__About this task__
Write out the listing below again, precisely as it is given.

__Data block__
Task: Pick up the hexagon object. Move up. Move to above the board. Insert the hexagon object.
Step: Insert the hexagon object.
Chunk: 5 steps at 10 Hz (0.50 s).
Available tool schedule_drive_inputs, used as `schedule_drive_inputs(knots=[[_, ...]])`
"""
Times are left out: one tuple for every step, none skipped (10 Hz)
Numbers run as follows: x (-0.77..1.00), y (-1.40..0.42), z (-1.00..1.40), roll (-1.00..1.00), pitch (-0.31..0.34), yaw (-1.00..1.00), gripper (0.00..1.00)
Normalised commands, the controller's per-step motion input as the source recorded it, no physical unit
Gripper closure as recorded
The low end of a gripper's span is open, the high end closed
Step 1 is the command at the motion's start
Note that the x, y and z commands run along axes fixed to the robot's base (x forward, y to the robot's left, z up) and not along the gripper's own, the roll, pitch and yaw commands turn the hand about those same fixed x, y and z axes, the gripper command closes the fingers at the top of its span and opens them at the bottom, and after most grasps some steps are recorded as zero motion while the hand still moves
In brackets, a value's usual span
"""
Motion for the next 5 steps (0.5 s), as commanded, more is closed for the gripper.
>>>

__Written reply__
Task: Pick up the hexagon object. Move up. Move to above the board. Insert the hexagon object.
Step: Insert the hexagon object.
Chunk: 5 steps at 10 Hz (0.50 s).
Available tool schedule_drive_inputs, used as `schedule_drive_inputs(knots=[[_, ...]])`
"""
Times are left out: one tuple for every step, none skipped (10 Hz)
Numbers run as follows: x (-0.77..1.00), y (-1.40..0.42), z (-1.00..1.40), roll (-1.00..1.00), pitch (-0.31..0.34), yaw (-1.00..1.00), gripper (0.00..1.00)
Normalised commands, the controller's per-step motion input as the source recorded it, no physical unit
Gripper closure as recorded
The low end of a gripper's span is open, the high end closed
Step 1 is the command at the motion's start
Note that the x, y and z commands run along axes fixed to the robot's base (x forward, y to the robot's left, z up) and not along the gripper's own, the roll, pitch and yaw commands turn the hand about those same fixed x, y and z axes, the gripper command closes the fingers at the top of its span and opens them at the bottom, and after most grasps some steps are recorded as zero motion while the hand still moves
In brackets, a value's usual span
"""
Motion for the next 5 steps (0.5 s), as commanded, more is closed for the gripper.
>>>

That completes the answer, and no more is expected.